I think its this mechanism which makes analogue synths and analogue theremins much more interesting to listen to probably more than anything else.. I have one digital synth which does distort in the same way, but many which dont.. Wavetable synths I have come across (and I havent played with any synths made in the last 10 years, or perhaps longer - The last digital synth I aquired was the Virus B rack -  so I may be well out of date! - most are Roland and Yamaha WT stuff) are all horrible when it comes to pitch shifting, some taking several cycles to update..

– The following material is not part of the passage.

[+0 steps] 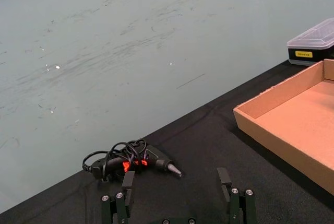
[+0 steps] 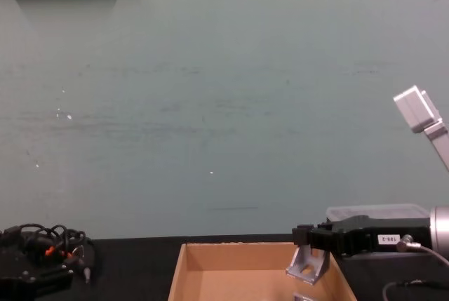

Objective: Use one hand to pick up the angle iron from the table and place it into the box.

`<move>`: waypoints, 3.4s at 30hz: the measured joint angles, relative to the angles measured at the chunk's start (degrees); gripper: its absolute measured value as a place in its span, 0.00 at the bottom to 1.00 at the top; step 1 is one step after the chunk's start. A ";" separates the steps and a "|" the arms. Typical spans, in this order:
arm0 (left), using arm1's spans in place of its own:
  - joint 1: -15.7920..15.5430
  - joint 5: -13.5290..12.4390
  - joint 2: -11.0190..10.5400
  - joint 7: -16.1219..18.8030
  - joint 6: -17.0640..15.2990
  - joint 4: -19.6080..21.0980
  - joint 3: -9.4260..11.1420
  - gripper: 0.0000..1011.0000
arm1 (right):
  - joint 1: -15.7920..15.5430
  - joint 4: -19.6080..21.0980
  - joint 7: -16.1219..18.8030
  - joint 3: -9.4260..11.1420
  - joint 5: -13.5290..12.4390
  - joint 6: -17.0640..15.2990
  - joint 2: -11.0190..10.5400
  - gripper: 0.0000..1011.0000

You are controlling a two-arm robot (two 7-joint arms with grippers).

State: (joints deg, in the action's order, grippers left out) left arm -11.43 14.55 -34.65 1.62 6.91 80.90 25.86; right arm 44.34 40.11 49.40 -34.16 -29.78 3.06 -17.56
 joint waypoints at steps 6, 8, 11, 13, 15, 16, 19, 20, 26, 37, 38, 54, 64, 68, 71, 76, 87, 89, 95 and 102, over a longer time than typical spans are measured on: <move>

It should be noted that its not the type of component ("digital" "logic" "mixed signal" "analogue") which determines whether pitch 'glide' introduces the distortion I am talking about, its the way they are configured.. The E-Pro uses a mixed signal (logic level) topology / mixer that generates a triangle wave, but produces this distortion just as an analogue heterodyning mixer does - The mixer I am most proud of does the same - "heterodynes" and shapes the waveforms using logic constructs, but all these waveforms (ramp, triangle, pulse) undergo the same pitch shift related distortion that any purely analogue heterodyning mixer does..

 I may be wrong, but in my view this is essential to producing a sound that is anything like a "real" theremin (or for that matter a "real" emulation of an analogue synthesiser when applying pitc bend, pitch modulation, or portamento)

I think we have evolved in a world where, when pitches change continuously from one to another, nature dictates that the waveform MUST distort - this is true for all natural / acoustic sound - stretch a string, and the waveform distorts.. Until electronic (and particularly sampling) technology, there was no possibility of things being otherwise.. Rapidly sequenced samples can fool us into hearing a continuous pitch change - but the auditary cues are wrong - I suspect that our musically sophisticated "inner animal" notices, even if "we" dont!

;-)

*

(to me, "pure analogue" is where there are no constraints on the signal, either in amplitude or time.. "mixed signal" is where only input amplitude is constrained to logic levels, time is not constrained or quantized, "digital" is when both amplitude and time are constrained, amplitude constrained to logic levels, time constrained to quantized intervals. In my view there mixed signal is, for almost all synthesis applications, as good as / equivalent to analogue - there are some cases, like when oscillators in a theremin are distorting due to "pulling" close to null, that analogue will give marginally different mixer output harmonics to mixed signal - but this is easy to replicate and even enhance with mixed signal topology.)

Fred: ".....I think reference to "heterodyning" at the sensor side is a detail about technology which is completely irrelevant to the matter, and perhaps misleading.. "

I think you're right, Fred. I was misled!